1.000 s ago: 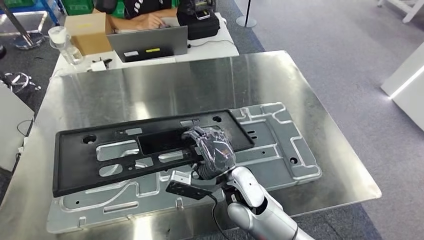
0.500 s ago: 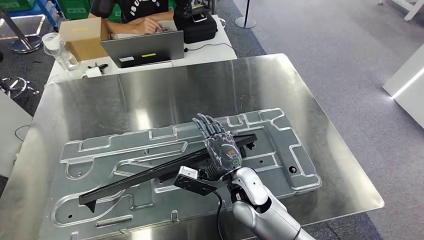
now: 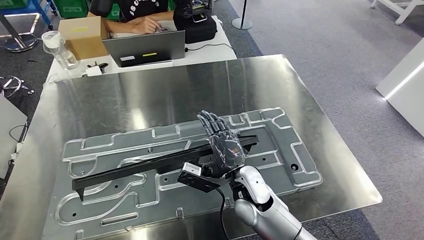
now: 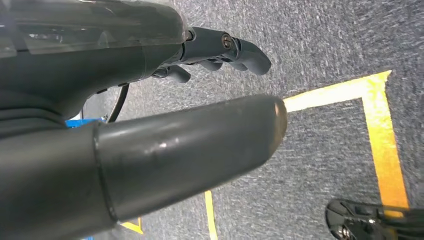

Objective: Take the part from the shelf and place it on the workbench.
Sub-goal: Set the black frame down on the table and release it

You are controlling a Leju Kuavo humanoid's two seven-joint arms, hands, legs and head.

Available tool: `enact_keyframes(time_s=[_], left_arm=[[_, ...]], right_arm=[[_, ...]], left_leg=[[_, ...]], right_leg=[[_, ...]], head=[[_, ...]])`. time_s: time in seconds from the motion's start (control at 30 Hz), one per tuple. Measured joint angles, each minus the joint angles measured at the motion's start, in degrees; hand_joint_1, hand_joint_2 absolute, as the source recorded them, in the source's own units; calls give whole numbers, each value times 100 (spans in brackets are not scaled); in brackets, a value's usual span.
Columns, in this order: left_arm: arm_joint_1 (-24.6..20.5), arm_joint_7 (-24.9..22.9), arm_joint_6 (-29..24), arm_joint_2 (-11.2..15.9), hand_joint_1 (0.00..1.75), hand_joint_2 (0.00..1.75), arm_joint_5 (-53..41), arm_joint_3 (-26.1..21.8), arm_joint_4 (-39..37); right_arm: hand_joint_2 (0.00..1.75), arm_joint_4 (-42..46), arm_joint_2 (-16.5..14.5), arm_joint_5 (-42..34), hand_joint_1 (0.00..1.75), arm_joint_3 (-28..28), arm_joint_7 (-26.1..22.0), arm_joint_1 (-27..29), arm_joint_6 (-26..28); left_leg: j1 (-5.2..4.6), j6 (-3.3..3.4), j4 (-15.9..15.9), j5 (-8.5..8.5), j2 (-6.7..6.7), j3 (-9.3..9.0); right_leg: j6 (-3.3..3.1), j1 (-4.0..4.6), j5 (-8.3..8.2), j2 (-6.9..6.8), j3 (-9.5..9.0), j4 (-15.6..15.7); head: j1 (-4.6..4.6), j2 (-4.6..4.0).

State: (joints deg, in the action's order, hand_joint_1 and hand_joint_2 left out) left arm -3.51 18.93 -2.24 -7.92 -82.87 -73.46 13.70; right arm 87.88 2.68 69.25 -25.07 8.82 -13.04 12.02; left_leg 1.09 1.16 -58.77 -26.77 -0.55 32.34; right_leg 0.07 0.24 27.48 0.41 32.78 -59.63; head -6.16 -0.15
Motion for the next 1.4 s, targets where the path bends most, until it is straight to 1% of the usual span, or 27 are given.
enact_keyframes(time_s=[0.1,0.17,0.2,0.27,0.3,0.33,0.37,0.47,0.5,0.57,0.63,0.67,0.73,0.8,0.83,0.87,0.9,0.97,1.03,1.13,1.17,1.2,1.23,1.3,1.33,1.37,1.4], left_arm=[[-6,0,1,-2,0,0,-1,0,0],[-5,0,-1,1,0,0,-1,0,0],[-5,0,-1,3,0,0,-1,0,0],[3,1,0,4,0,0,8,0,0],[9,4,5,5,0,0,19,-1,0],[14,13,17,8,0,0,37,-3,0],[17,26,32,9,0,0,57,-7,0],[7,74,77,10,0,0,91,-14,0],[0,89,89,10,0,0,93,-14,0],[-9,108,108,10,0,0,95,-17,0],[-11,111,117,7,0,0,97,-22,-1],[-13,107,122,4,0,0,96,-24,-2],[-21,81,129,-1,0,0,92,-26,-2],[-20,47,130,-1,0,0,87,-26,-2],[-18,34,130,0,0,0,86,-26,-2],[-16,23,130,1,0,0,85,-26,-2],[-16,15,130,1,0,0,84,-26,-2],[-22,5,131,-1,0,0,77,-26,-2],[-30,-3,132,-1,0,0,68,-26,-2],[-29,-10,132,1,0,0,64,-27,-2],[-26,-11,133,3,0,0,64,-27,-2],[-23,-13,133,3,0,0,64,-28,-2],[-24,-15,134,4,0,0,64,-28,-3],[-25,-22,135,4,0,0,64,-28,-3],[-26,-28,135,7,0,0,65,-28,-3],[-28,-34,135,10,0,0,66,-29,-3],[-29,-41,134,14,0,0,69,-30,-2]], right_arm=[[0,5,-1,-3,0,2,-5,4,1],[0,7,-1,-5,0,2,-8,4,1],[0,8,-2,-7,0,1,-8,6,1],[0,4,-6,-12,0,2,-9,18,-3],[0,1,-8,-15,0,2,-9,27,-4],[0,-2,-9,-18,0,2,-11,38,-4],[0,-3,-10,-21,0,2,-18,48,-4],[0,-2,-9,-38,0,3,-55,62,-9],[0,-3,-10,-50,0,3,-71,68,-14],[87,-7,-17,-82,0,3,-92,82,-25],[175,-10,-25,-103,0,3,-87,89,-42],[175,-14,-27,-94,0,4,-59,91,-69],[175,-59,-41,-40,0,3,50,92,-131],[175,-156,-68,6,0,2,140,91,-158],[175,-208,-81,10,0,2,166,90,-161],[175,-250,-93,11,0,2,187,83,-173],[175,-285,-103,7,0,2,207,67,-198],[175,-336,-120,-2,0,1,239,9,-282],[175,-378,-130,-5,0,-1,253,-54,-365],[175,-432,-140,-7,0,-2,301,-125,-426],[175,-450,-149,-7,0,-2,314,-146,-432],[175,-464,-160,-7,0,-2,320,-161,-436],[175,-479,-168,-6,0,-2,323,-174,-442],[175,-511,-176,-6,0,-3,328,-182,-463],[175,-530,-176,-7,0,-3,333,-185,-477],[175,-547,-176,-7,0,-3,338,-189,-487],[131,-558,-176,-8,0,-4,342,-195,-492]], left_leg=[[0,-108,37,11,-1,-13],[-1,-164,-114,-117,7,38],[3,-187,-351,-276,12,137],[12,-224,-1098,-688,18,458],[15,-241,-1403,-818,18,584],[16,-251,-1530,-844,18,621],[16,-253,-1415,-756,17,539],[2,-208,-299,-289,15,-58],[-11,-176,-68,-209,21,-163],[-43,-102,19,-141,43,-160],[-28,-18,61,-53,46,-123],[-14,26,89,5,40,-99],[3,86,121,114,26,-11],[1,98,107,199,28,129],[0,90,92,236,29,196],[1,78,75,267,30,255],[3,63,56,295,33,307],[3,12,23,350,42,386],[-2,-63,19,422,52,419],[3,-185,42,513,62,451],[8,-213,-19,421,64,498],[12,-233,-174,230,65,570],[19,-245,-445,-54,63,662],[18,-266,-1156,-572,63,837],[17,-270,-1441,-665,63,861],[15,-266,-1561,-616,63,799],[11,-249,-1495,-479,63,649]], right_leg=[[-70,25,-41,-12,-44,122],[-147,-12,-101,-32,-66,199],[-177,-32,-127,-43,-68,230],[-211,-31,-161,-59,-34,230],[-216,-27,-176,-64,-11,219],[-217,-25,-190,-66,14,200],[-216,-26,-196,-66,40,176],[-179,-25,-200,-56,121,72],[-148,-18,-205,-51,141,47],[-70,-11,-237,-45,162,40],[7,-17,-246,-38,195,29],[40,-22,-149,-34,240,-51],[93,-48,302,-28,437,-551],[139,-78,757,-31,647,-1267],[154,-92,839,-33,661,-1465],[162,-104,805,-34,568,-1447],[163,-114,686,-36,366,-1212],[140,-115,431,-29,-185,-397],[91,-84,306,-11,-461,96],[-21,-59,212,-22,-383,160],[-83,-68,156,-37,-328,170],[-141,-79,91,-52,-265,187],[-187,-83,26,-67,-195,194],[-227,-58,-91,-83,-40,184],[-231,-41,-148,-93,41,172],[-231,-25,-203,-101,129,150],[-227,-10,-252,-106,216,123]], head=[[-1,0],[2,0],[3,0],[4,0],[4,0],[4,0],[4,0],[3,0],[3,0],[3,0],[2,-1],[1,-1],[0,-1],[1,0],[1,0],[0,-1],[0,-1],[1,-1],[1,0],[2,-1],[3,-1],[3,0],[4,0],[4,0],[4,0],[4,0],[4,0]])
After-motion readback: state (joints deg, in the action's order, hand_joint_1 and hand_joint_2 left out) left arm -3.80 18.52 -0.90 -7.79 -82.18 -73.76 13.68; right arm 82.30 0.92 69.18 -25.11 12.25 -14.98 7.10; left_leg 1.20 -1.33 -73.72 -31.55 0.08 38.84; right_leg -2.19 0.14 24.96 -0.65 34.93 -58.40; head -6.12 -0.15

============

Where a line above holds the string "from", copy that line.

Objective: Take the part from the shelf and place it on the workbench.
Available tool: `enact_keyframes(time_s=[_], left_arm=[[_, ...]], right_arm=[[_, ...]], left_leg=[[_, ...]], right_leg=[[_, ...]], head=[[_, ...]])`. time_s: time in seconds from the motion's start (control at 30 Hz), one per tuple. Measured joint angles, each minus the joint angles measured at the motion's start, in degrees; hand_joint_1, hand_joint_2 absolute, as the source recorded them, in the source's own units; calls give whole numbers, each value times 100 (spans in brackets are not scaled); in brackets, a value's usual span.

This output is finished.